This problem is the same as merge in Pandas and inner join in SQL. One soluton: loop through list1, and for each element in list1 you loop through every element in list2. That's a double for-loop and the complexity of such a code would be **O(N^2)**.

Instead we could build a dictionary for list1. Then we will loop through the elements of list2 and join that way. The complexity would be **O(N)**.

In [1]:
def my_join(list1, list2):
    dict1 = {item[0]:item[1:] for item in list1}
    result = list()
    
    for item in list2:
        if item[0] in dict1:
            result.append([item[0]] + dict1[item[0]] + item[1:])
        
    return result

In general though, the dictionary building part is done prior to running the join/merge query. That step is called **indexing**. A dictionary type index is called **hash table index**. There are other indexing used, like b-tree. Each has its advantages and disadvantages. We'll be looking at that tomorrow.

In [2]:
def inner_join(list1, list2):
    dict1 = {item[0]:item[1:] for item in list1}
    dict2 = {item[0]:item[1:] for item in list2}
    
    result = list()
    
    for key, value in dict1.items():
        if key in dict2:
            result.append([key] + dict1[key] + dict2[key])
        
    return result

Below is a little routine to test the performance of the functions. You can use it to test your code. Try varying out the lists, dictionaries and list comprehensions and see what the difference in performance is.

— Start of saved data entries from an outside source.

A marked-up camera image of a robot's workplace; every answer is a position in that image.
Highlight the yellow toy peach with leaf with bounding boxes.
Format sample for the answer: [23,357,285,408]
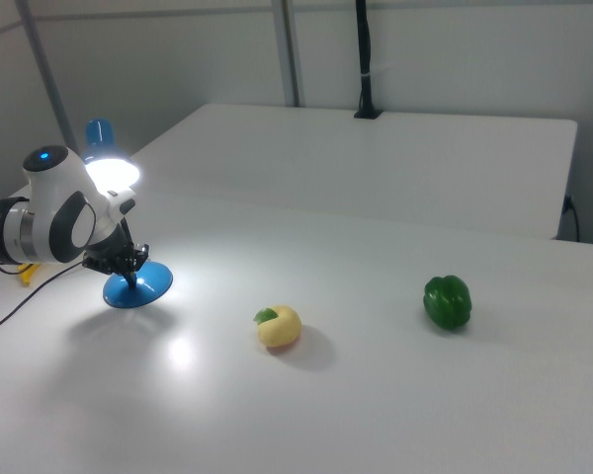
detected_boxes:
[253,304,303,350]

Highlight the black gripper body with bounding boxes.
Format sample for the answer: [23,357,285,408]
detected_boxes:
[82,219,152,277]

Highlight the green toy bell pepper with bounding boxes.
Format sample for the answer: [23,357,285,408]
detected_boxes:
[422,274,474,333]

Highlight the dark lamp power cable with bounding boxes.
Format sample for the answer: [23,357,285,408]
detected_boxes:
[0,260,86,340]

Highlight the yellow toy banana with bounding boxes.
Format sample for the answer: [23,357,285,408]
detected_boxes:
[16,263,43,289]

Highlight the black camera pole with clamp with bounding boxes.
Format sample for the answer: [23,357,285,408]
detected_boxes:
[352,0,383,121]

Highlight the blue desk lamp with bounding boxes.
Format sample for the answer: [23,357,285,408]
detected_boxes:
[81,118,176,311]

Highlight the black wall outlet cable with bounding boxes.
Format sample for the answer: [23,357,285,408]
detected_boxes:
[561,194,582,244]

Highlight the grey partition frame post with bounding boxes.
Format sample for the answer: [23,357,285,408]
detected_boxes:
[15,0,76,152]
[270,0,306,108]

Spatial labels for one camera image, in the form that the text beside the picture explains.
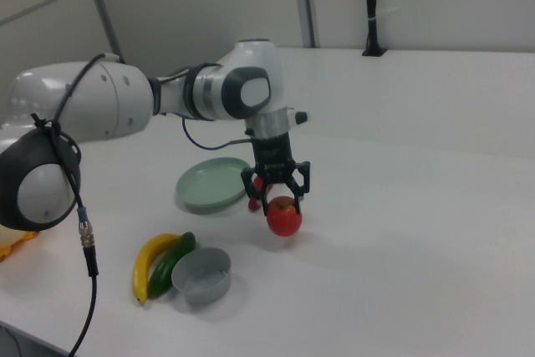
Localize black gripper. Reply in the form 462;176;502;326
241;132;312;217

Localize red apple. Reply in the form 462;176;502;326
265;195;303;238

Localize red chili pepper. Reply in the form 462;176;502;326
247;176;265;212

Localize pale green plate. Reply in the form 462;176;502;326
175;156;248;213

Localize grey metal bowl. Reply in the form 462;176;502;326
171;247;232;305

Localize green cucumber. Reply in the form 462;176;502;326
148;231;196;300

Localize yellow banana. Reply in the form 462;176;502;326
132;232;181;307

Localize orange plush toy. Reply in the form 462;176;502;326
0;222;41;264

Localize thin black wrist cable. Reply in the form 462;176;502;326
181;117;255;150

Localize thin black floor cable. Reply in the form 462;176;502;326
0;322;23;357

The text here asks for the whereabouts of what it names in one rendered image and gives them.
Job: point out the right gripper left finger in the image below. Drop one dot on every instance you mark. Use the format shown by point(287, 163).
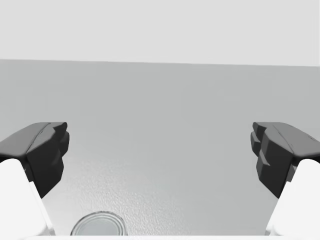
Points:
point(37, 155)

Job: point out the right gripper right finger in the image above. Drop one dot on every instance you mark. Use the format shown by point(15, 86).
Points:
point(277, 155)

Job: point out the round can with silver lid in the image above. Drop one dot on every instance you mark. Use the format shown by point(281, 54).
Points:
point(98, 226)

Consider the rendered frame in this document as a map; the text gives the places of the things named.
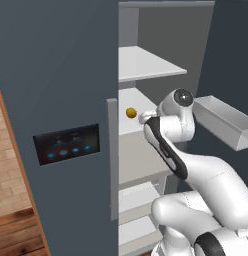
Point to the white fridge shelf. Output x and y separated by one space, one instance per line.
136 200
142 65
127 125
136 233

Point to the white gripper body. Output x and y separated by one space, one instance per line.
148 117

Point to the dark grey fridge door with panel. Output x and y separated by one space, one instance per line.
62 83

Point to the grey fridge interior cabinet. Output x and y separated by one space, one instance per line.
172 30

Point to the dark grey open fridge door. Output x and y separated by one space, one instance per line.
226 60

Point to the yellow-brown round lemon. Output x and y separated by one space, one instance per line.
131 112

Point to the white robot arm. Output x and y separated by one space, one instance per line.
209 186

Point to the pale fridge drawer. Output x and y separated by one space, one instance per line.
139 156

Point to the white fridge door bin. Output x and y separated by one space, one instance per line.
226 123

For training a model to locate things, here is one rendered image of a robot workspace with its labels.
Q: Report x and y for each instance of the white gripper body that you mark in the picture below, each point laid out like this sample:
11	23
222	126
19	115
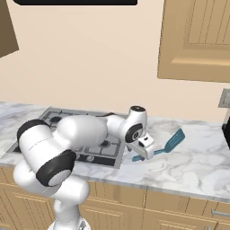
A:
145	152

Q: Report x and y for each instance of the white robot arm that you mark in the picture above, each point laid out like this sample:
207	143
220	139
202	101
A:
39	146

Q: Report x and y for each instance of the teal slotted spatula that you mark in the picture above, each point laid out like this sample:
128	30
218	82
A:
174	140

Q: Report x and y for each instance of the steel gas hob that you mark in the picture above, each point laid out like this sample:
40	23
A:
113	144

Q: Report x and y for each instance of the tan drawer front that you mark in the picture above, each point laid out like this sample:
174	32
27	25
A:
176	203
220	206
119	194

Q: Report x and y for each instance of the black hob knob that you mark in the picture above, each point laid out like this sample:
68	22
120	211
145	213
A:
90	158
77	156

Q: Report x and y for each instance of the tan base cupboard door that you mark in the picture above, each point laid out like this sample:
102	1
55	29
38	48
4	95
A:
110	218
21	206
179	222

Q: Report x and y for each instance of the black appliance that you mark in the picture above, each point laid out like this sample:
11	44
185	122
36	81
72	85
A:
227	128

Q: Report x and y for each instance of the black extractor hood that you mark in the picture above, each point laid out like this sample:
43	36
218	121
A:
75	1

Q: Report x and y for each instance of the grey wall socket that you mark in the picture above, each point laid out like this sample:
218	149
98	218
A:
225	98

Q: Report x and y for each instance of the tan wall cupboard door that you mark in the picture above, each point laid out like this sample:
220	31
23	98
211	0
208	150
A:
194	39

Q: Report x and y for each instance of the brown wall cupboard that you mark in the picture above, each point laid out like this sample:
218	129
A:
6	28

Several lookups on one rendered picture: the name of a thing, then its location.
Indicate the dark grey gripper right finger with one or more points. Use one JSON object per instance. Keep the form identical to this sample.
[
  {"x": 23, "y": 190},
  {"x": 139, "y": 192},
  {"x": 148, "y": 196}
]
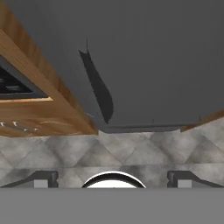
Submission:
[{"x": 178, "y": 177}]

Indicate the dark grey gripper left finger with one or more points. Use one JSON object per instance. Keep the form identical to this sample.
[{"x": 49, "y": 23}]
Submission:
[{"x": 46, "y": 177}]

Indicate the wooden oven cupboard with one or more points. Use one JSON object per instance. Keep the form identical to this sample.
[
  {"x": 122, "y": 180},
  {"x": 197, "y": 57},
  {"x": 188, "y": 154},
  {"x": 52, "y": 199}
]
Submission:
[{"x": 43, "y": 115}]

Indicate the white and black round thing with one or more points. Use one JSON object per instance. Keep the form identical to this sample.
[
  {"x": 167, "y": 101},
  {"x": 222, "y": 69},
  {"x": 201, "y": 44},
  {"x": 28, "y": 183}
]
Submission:
[{"x": 113, "y": 182}]

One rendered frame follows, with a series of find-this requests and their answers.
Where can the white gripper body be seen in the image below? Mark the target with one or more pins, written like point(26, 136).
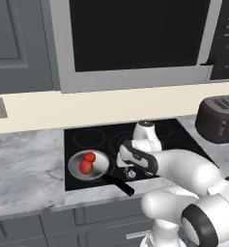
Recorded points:
point(124, 161)

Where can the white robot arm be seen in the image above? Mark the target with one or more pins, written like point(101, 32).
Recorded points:
point(183, 170)

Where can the orange-red tomato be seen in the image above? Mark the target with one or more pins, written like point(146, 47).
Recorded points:
point(90, 157)

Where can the red onion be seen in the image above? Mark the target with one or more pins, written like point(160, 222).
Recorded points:
point(86, 167)

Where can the black glass hob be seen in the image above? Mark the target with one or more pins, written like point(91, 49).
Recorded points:
point(87, 136)

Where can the small grey drawer front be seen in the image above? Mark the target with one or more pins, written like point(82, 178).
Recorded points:
point(58, 218)

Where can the black toaster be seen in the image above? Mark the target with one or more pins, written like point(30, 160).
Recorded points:
point(217, 119)

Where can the silver microwave with black door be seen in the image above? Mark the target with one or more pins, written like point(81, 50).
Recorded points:
point(135, 35)

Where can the grey wall cupboard door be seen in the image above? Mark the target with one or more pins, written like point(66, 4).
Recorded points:
point(16, 41)

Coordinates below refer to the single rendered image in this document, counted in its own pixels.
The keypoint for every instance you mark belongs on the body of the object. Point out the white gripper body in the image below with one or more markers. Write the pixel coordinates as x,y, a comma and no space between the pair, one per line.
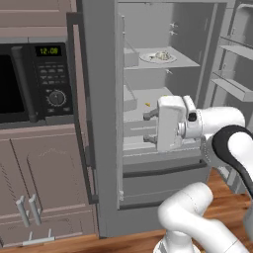
170,125

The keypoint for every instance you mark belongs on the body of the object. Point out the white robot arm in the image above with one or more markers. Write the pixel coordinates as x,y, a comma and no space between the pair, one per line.
224,131

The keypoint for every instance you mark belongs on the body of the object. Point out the grey fridge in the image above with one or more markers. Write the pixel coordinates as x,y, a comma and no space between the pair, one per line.
148,82

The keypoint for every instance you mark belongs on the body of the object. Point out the plain grey fridge door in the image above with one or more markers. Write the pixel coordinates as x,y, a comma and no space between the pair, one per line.
99,99

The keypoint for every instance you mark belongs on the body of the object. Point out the pale fish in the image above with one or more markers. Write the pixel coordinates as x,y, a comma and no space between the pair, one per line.
162,55

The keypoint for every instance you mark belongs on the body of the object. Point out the grey fridge door with bins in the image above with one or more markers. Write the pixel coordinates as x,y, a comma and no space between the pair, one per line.
235,66

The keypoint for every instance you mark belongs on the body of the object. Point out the small yellow food piece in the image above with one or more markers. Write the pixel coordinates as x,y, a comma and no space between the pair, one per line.
148,104

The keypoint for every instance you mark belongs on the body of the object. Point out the grey freezer drawer front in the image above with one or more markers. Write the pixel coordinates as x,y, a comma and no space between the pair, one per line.
158,187

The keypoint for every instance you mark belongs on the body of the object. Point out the white plate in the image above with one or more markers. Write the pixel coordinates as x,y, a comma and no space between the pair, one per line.
148,58

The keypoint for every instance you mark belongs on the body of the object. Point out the brown cupboard door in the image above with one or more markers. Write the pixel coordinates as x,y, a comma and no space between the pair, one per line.
6,184
56,171

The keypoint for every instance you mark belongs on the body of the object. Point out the black microwave oven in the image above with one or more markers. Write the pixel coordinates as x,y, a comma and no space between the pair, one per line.
49,82

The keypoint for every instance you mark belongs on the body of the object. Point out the brown drawer front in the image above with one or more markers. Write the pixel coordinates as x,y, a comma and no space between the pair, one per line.
72,224

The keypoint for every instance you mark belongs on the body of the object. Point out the brown upper cupboard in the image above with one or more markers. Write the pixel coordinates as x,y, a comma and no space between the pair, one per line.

Of course, it will also depend on the speed of your computer.

In [5]:
import random
random.seed(127)
numbers = range(1000)
random.shuffle(numbers)
test1 = [[index] + [random.random() for _ in range(100)] for index in numbers]
random.shuffle(numbers)
test2 = [[index] + [random.random() for _ in range(100)] for index in numbers]

In [6]:
%timeit my_join(test1, test2)
%timeit inner_join(test1, test2)

100 loops, best of 3: 3.75 ms per loop
100 loops, best of 3: 4.98 ms per loop


For simplicity, the functions above assumed the indexes are unique in each of the lists. Which, as we know is not usually the case. We can change the function to handle duplicates by storing a list-of-lists for each dictionary key.

In [7]:
from collections import defaultdict
def my_join(list1, list2):
    dict1 = defaultdict(list)
    for item in list1:
        dict1[item[0]].append(item[1:])
    result = []
    for item in list2:
        if item[0] in dict1:
            for elem in dict1[item[0]]:
                result.append([item[0]] + elem + item[1:])
    return result

In [8]:
my_join([[1,2],[2,3],[2,20]], [[2,7],[1,4],[2,11]])

[[2, 3, 7], [2, 20, 7], [1, 2, 4], [2, 3, 11], [2, 20, 11]]

The complexity of function above is still O(N) when the indexes are unique or mostly unique. The worst case is when all the index values in both lists are the same. In that case, the join will provide N^2 rows. So there is no way to avoid O(N^2).